Reproduce the whole listing, keeping every character the same.

▶ Given information
+++

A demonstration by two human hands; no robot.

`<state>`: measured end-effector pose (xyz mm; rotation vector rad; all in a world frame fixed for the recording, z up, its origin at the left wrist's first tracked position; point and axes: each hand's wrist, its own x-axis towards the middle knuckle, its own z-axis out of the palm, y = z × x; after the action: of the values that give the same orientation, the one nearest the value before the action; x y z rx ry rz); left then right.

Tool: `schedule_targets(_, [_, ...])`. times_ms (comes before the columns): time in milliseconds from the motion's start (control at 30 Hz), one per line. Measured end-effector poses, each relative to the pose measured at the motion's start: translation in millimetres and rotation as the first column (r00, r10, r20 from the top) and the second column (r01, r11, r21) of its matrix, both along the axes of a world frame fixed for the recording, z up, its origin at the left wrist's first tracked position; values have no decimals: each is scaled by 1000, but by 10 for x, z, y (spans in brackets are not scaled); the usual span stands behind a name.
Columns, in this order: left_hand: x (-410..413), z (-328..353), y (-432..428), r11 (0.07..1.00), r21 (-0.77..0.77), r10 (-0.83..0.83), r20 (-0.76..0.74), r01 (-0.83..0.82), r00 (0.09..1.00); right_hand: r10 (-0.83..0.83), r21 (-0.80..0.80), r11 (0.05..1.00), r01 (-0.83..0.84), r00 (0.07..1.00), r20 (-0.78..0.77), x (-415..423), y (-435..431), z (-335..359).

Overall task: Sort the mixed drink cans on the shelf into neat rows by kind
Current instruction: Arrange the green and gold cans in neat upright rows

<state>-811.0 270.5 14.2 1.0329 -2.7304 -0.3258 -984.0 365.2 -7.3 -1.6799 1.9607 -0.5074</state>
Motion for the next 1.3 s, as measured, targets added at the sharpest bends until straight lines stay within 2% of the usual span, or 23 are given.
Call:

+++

▶ Solution to this problem
A demonstration by two human hands; no robot.

`<state>`: measured end-effector pose (xyz mm; rotation vector rad; all in a world frame fixed for the recording, z up, its origin at the left wrist's first tracked position; point and axes: each hand's wrist, its own x-axis towards the middle knuckle, its own z-axis out of the palm, y = z × x; after the action: of the values that give the same orientation, the one nearest the value before the action; x y z rx ry rz); left then right.

Tool: `schedule_targets(_, [_, ...])`. times_ms (comes before the columns): time in milliseconds from the motion's start (control at 30 Hz), one per line. Measured end-effector poses, each relative to the pose measured at the motion's start: translation in millimetres and rotation as the first column (r00, r10, r20 from the top) and the second column (r01, r11, r21) of its matrix, both along the axes of a world frame fixed for the recording, z up, its origin at the left wrist's first tracked position; values have no decimals: each is scaled by 1000, but by 10 for x, z, y (spans in brackets are not scaled); the usual span stands behind a name.
Columns, in this order: left_hand: x (-410..413), z (-328..353), y (-432..428), r11 (0.07..1.00), r21 (-0.77..0.77), r10 (-0.83..0.83), r20 (-0.76..0.74), r01 (-0.83..0.82), r00 (0.09..1.00); right_hand: r10 (-0.83..0.83), r21 (-0.80..0.80), r11 (0.05..1.00), r01 (-0.83..0.84), r00 (0.07..1.00), r20 (-0.78..0.77), x (-415..423), y (-435..431), z (-335..359).

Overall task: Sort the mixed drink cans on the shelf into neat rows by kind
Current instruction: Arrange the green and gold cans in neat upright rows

<state>-811.0 270.5 14.2 1.0329 -2.7304 -0.3258 -984.0 365.2 -7.3 -1.6799 1.9607 -0.5074</state>
Motion for the next 1.3 s, as measured, targets added at the sharpest bends until straight lines stay within 2% of the usual span, or 23 are given.
Call:

The exercise has been answered in full.